Exercise prompt:
Count up the lines below containing the word "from", and give the result with no other words.

Given material:
───

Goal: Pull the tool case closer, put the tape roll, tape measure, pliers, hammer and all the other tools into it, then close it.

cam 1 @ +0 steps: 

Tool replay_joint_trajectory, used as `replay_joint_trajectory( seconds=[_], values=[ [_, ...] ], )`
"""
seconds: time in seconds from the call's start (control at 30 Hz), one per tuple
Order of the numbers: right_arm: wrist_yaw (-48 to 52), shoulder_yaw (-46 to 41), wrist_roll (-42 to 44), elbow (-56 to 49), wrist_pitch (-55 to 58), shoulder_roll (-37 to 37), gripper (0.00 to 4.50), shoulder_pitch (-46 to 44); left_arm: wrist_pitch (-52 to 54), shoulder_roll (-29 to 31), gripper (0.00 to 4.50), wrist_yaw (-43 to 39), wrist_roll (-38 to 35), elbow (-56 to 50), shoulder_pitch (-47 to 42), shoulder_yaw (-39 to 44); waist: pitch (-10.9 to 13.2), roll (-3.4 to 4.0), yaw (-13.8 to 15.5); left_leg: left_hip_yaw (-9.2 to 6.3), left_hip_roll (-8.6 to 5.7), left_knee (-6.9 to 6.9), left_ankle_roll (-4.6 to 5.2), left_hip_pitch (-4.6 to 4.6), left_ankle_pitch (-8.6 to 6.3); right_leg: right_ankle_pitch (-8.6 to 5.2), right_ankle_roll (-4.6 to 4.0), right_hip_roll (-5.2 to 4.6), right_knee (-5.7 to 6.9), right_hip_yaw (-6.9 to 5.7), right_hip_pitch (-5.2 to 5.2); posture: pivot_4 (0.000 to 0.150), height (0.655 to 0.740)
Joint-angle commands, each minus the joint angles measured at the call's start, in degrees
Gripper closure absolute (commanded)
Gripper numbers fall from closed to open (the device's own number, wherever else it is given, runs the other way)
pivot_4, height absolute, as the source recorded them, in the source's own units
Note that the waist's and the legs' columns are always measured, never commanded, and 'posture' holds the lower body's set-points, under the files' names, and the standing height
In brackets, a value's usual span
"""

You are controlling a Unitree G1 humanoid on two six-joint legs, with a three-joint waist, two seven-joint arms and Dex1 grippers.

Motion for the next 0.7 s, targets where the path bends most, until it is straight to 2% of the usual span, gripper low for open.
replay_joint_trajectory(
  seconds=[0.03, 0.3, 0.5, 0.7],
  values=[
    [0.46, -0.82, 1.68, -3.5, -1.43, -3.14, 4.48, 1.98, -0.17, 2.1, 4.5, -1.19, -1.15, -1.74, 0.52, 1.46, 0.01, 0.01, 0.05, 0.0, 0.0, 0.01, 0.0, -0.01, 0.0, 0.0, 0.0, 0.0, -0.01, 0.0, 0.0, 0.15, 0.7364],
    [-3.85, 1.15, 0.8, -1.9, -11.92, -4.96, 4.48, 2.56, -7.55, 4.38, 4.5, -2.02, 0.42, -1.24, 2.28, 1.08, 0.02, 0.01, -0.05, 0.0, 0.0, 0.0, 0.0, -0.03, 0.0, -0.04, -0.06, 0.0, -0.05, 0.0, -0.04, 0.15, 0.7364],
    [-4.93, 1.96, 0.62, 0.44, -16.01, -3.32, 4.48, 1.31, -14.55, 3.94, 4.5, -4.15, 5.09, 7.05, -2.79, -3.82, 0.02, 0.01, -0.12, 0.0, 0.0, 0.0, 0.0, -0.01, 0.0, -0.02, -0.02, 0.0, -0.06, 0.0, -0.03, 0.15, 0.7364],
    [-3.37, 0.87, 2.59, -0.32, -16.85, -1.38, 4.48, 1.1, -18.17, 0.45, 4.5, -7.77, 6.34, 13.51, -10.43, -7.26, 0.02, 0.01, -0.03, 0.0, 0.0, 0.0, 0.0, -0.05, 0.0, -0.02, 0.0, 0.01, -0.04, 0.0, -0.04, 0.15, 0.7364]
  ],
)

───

Expected output:
2